On Monday, key members of the President Barack Obama’s policy team briefed over 100 leaders of the African community in the United States.

Leaders Of The African Immigrant Community Meet With White House Officials

The policy briefing focused on US-Africa policy, immigration policy, and included a strategy session with the Democratic National Congress (DNC).

The meeting was facilitated by the President of the United People for African Congress, Dr. Sylvester Okere.

During the briefing, Dr. Okere remarked on the lack of government engagement with African immigrants.

“For far too long Africans have not been allowed to make their full contributions to this great nation.

“We are very grateful that President Barack Obama has allowed us to make our case for full African integration in this country during Black History Month.

As Americans, we have resolved to break through the artificial barriers that prevent us from full participation and contributions to the United States of America,” Dr. Okere said.

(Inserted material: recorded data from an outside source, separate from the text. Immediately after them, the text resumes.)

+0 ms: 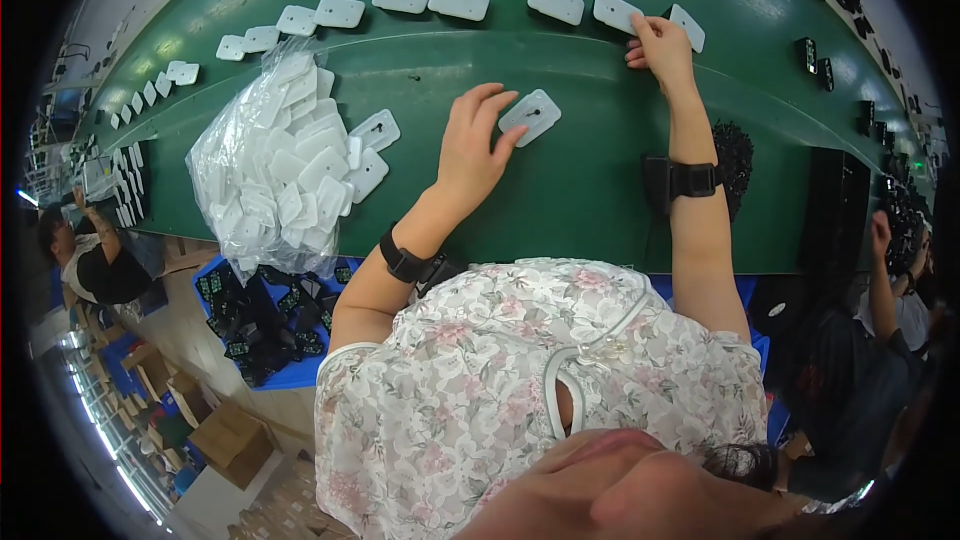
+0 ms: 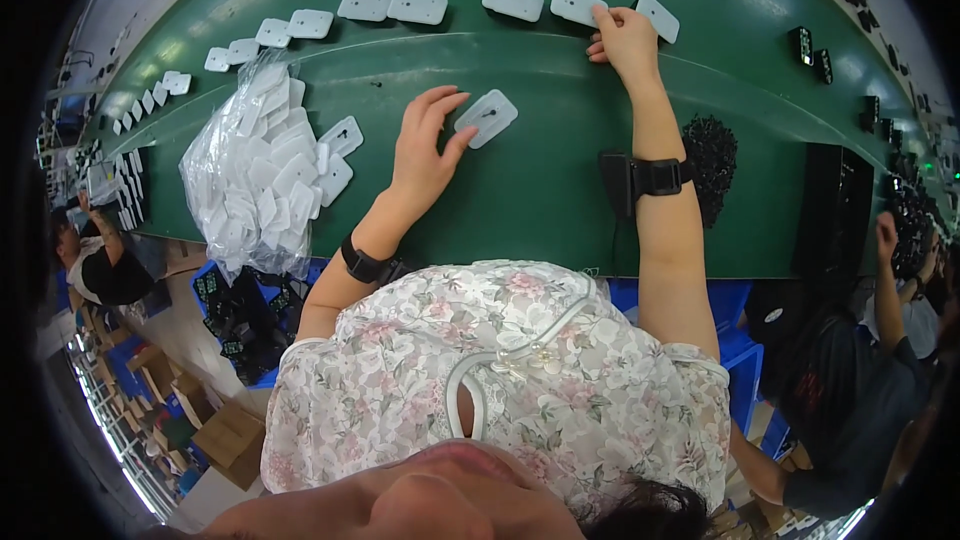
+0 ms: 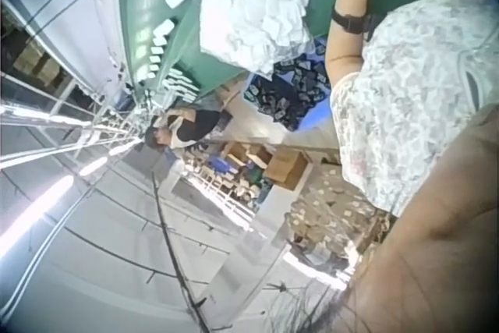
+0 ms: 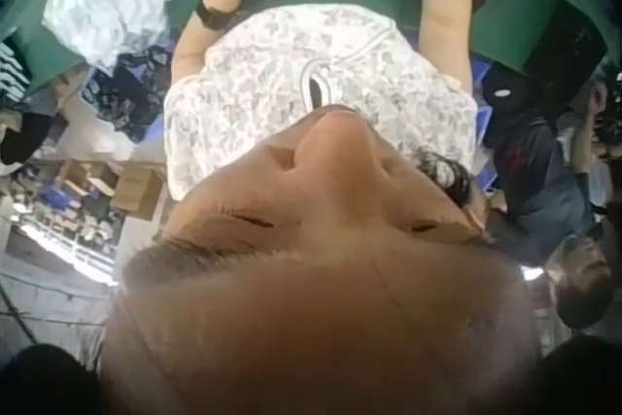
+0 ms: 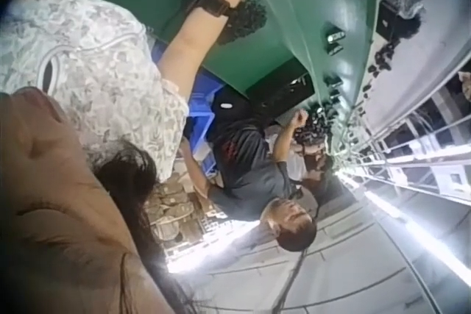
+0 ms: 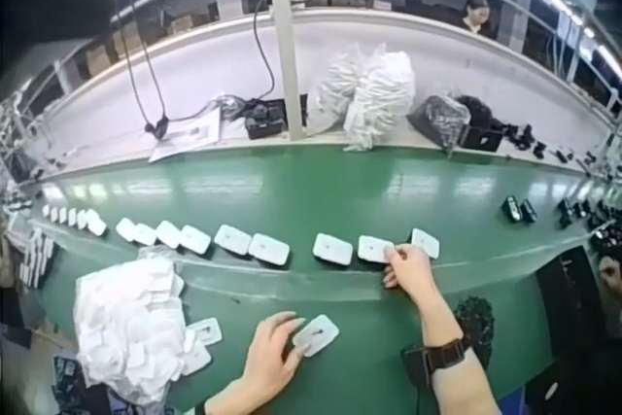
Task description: The person picks up a circuit board from a blue bin, places it into a black plastic housing, and presses a white plastic cover onto the assembly. The completed unit is then placed onto a green conveyor belt, and the process is repeated.
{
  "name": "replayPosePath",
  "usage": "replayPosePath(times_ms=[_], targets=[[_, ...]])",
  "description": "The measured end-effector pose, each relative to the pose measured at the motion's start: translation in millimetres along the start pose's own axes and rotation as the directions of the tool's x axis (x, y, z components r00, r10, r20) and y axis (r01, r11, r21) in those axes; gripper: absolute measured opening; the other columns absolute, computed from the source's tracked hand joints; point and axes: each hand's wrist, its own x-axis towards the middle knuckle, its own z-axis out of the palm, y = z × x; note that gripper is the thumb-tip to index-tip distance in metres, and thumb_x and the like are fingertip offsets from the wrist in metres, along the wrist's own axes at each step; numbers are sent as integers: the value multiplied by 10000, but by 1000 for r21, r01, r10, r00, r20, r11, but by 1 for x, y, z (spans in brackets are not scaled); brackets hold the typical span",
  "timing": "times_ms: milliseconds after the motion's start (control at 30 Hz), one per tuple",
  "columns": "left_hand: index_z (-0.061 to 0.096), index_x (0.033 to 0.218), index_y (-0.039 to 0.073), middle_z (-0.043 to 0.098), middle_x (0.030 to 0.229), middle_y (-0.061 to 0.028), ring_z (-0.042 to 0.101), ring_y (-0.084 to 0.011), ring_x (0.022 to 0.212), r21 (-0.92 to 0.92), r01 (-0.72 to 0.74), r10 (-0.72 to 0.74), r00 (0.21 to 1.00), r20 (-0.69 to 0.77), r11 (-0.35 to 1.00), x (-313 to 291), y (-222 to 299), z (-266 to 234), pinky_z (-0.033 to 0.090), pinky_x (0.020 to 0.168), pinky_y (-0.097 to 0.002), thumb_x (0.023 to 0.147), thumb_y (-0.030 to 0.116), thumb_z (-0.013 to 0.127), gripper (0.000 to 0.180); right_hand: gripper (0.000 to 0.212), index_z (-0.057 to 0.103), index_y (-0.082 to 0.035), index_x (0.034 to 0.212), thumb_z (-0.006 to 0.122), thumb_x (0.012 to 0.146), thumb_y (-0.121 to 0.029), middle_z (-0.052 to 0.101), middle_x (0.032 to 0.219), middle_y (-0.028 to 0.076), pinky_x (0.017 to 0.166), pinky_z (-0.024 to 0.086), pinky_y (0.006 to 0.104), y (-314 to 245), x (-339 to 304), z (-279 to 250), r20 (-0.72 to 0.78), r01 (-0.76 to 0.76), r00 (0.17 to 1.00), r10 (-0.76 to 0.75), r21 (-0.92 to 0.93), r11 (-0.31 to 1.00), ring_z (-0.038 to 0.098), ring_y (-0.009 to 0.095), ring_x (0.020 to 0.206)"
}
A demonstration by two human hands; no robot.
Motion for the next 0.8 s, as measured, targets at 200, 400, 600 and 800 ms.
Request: replayPosePath(times_ms=[200, 400, 600, 800], targets=[[533, 1211, 72, 508, 1202, -140, 487, -337, 1094, 220, -133, 100, 983, 155, 966, 2, 14, 6, 412, 867, -427, 682, 198, 783, 598, 393, 621, 59, 1023, 599, 919, -319, 625, 724, 110, 497, 548, 268, 10, 8, -1, -14, -5, 1000, 5, -16, 1000, 637, 149, 568], [523, 1247, 66, 509, 1207, -131, 489, -339, 1093, 298, -179, 133, 977, 169, 938, -2, 9, 12, 399, 884, -430, 719, 218, 760, 599, 334, 590, 102, 1062, 564, 932, -206, 620, 699, 123, 474, 553, 291, 4, -7, 11, -58, 26, 998, -21, 89, 996, 654, 183, 542], [532, 1243, 64, 538, 1191, -113, 503, -333, 1068, 274, -225, 182, 968, 173, 935, 4, 7, 21, 405, 884, -437, 773, 151, 715, 512, 389, 578, 46, 1175, 617, 899, -226, 662, 799, 104, 573, 522, 296, 8, -50, -18, -279, 278, 885, -374, -328, 903, 650, 164, 576], [526, 1244, 56, 542, 1207, -129, 506, -354, 1082, 218, -180, 147, 976, 157, 959, -6, 8, 4, 419, 897, -437, 744, 130, 729, 544, 314, 628, -40, 1155, 632, 900, -224, 650, 832, 38, 594, 480, 224, -3, -111, -61, -164, 376, 885, -436, -302, 876, 587, 80, 646]])
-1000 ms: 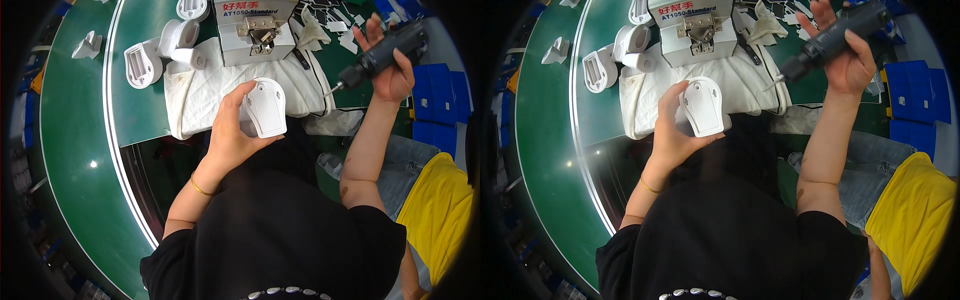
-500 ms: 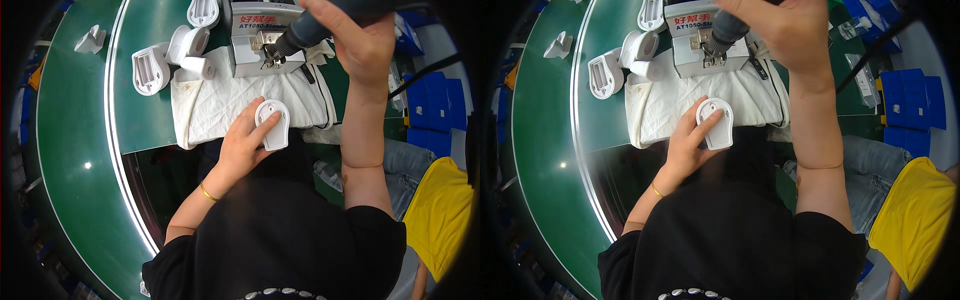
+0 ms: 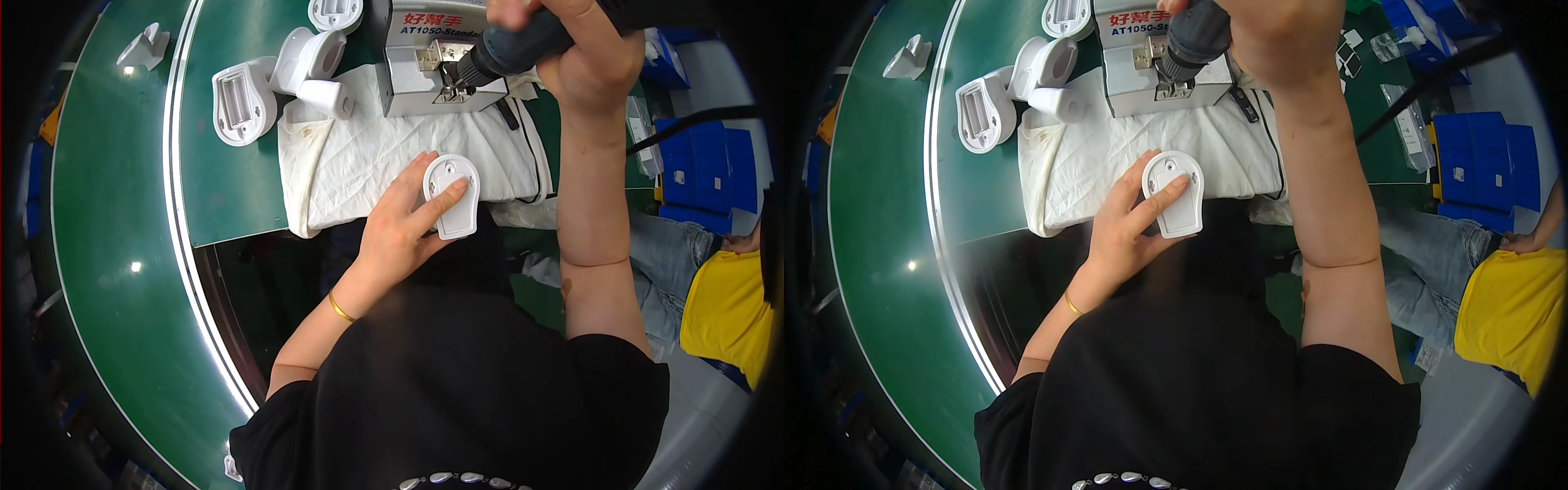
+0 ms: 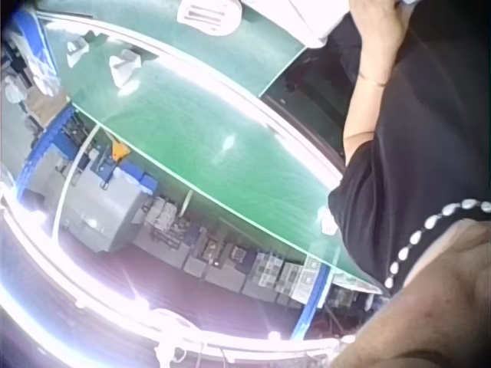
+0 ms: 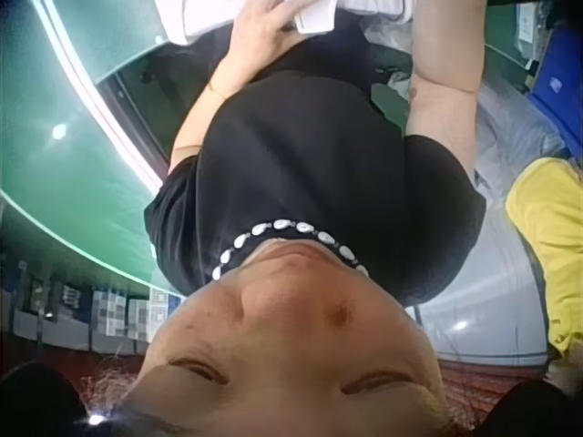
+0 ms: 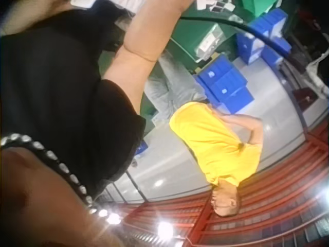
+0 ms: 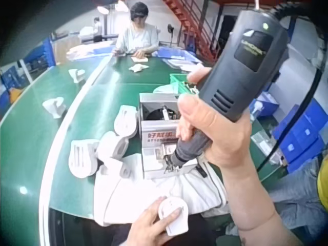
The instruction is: The worker is assembling white plastic housings for electronic devices, involving picking up parts, using an automatic screw feeder, and fastening with an electric screwdriver.
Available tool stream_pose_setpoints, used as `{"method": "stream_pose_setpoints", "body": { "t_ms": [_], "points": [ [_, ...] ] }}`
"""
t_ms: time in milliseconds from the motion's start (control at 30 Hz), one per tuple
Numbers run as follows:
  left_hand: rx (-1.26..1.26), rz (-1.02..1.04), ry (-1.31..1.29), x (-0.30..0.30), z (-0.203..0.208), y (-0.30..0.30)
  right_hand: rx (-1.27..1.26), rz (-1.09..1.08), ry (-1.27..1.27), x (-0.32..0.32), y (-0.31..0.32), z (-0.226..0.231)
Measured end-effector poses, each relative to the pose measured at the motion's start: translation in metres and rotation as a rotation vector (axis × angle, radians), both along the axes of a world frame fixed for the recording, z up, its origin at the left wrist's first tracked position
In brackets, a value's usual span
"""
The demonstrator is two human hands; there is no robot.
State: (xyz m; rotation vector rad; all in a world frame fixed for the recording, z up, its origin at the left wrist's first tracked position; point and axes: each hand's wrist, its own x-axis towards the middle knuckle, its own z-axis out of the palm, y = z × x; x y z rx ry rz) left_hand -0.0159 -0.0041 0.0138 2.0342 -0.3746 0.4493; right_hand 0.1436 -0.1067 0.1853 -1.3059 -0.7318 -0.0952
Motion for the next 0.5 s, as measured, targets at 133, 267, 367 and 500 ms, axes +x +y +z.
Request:
{"method": "stream_pose_setpoints", "body": {
  "t_ms": [133,267,367,500],
  "points": [
    [-0.01,-0.001,0.017,0.0,0.0,0.0,0.025,-0.109,0.141,-0.027,-0.004,-0.002],
    [-0.019,0.004,0.035,0.001,0.004,0.001,0.034,0.136,0.096,-0.04,-0.031,-0.007],
    [-0.017,0.014,0.045,0.001,0.004,0.001,-0.004,0.388,-0.001,-0.043,-0.046,-0.011],
    [-0.021,0.013,0.06,0.001,0.006,0.002,-0.069,0.333,-0.07,-0.05,-0.048,-0.009]
  ]
}}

Echoing Dr. Okere’s remarks, the Deputy Mayor of Newark Ugochukwu Nwaokoro, also stressed the importance of African participation in American politics.

“Politics is the vehicle by which all Africans must participate in ensuring our communities develop in vibrant and economically sustainable ways.

“The status quo in African marginalization in this country is costly and unacceptable.

“As Africans in America, we have so much to offer and we must continue to agitate and organize for full participation in this nation’s politics. America rises as we overcome,” Deputy Mayor Nwaokoro stated.

After the policy briefing, the attendees were treated to a strategy session led by the DNC. The session was intended to provide methods by which the African immigrant population in the US could further their goals.  

Several officials and activists spoke during the session including remarks by the performance artist Anna Mwalagho. Using a blend of humor and truth she touched upon the many benefits African immigrants bring to the US.

The event marked one of the first times that the African immigrant community was addressed directly by a sitting US President.